[What is needed]: Find every line containing the string "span" in the data below, and report how many there are, with no other words.

[Raw data]:

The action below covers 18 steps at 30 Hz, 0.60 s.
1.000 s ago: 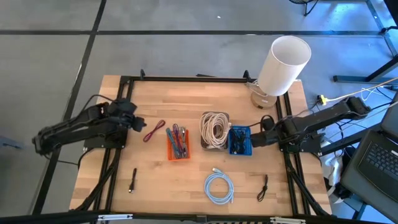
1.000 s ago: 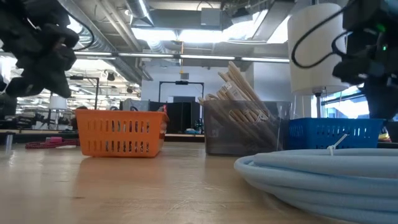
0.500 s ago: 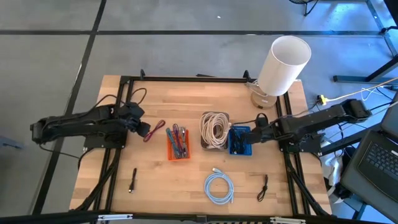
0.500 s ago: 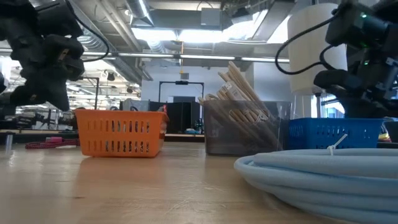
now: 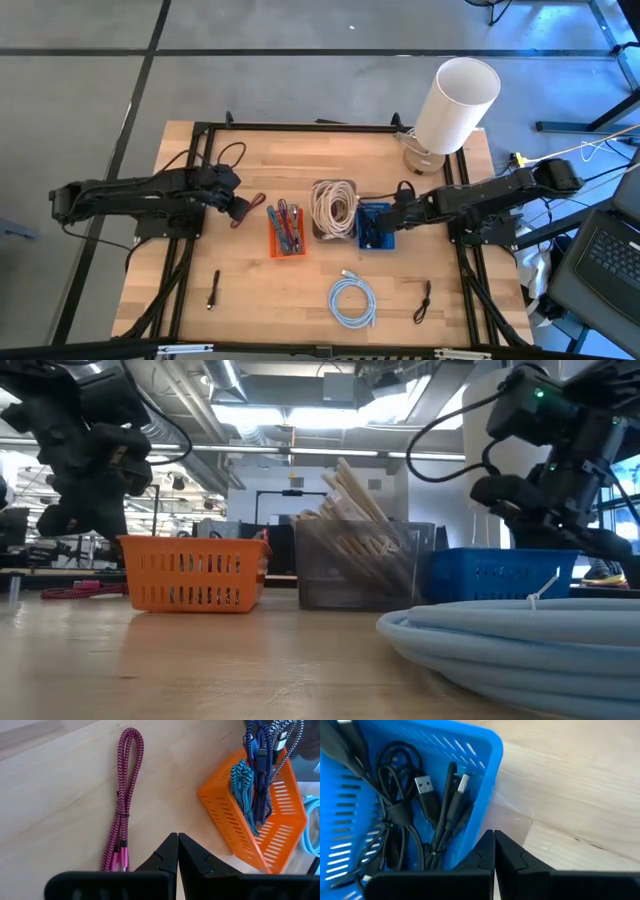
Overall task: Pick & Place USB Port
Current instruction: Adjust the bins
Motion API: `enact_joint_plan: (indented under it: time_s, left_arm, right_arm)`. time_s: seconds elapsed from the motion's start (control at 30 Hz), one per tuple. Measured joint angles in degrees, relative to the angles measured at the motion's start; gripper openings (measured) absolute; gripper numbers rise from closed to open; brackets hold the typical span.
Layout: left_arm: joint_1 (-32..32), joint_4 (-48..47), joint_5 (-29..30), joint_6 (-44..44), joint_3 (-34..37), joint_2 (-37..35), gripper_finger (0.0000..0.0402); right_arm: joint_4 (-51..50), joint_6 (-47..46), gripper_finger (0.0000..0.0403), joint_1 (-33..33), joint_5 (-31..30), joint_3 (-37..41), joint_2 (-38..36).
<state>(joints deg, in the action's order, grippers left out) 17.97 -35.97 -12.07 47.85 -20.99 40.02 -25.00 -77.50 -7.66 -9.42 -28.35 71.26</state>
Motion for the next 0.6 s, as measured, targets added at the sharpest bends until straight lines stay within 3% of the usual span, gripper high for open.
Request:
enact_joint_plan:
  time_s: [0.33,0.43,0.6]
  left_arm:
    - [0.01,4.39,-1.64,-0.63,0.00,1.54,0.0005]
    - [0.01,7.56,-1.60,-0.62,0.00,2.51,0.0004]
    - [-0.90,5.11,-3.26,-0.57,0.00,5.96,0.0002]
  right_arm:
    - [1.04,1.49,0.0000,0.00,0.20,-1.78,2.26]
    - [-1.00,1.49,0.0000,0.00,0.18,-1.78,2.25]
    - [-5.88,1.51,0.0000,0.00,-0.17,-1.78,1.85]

[Answer to the exercise]: 2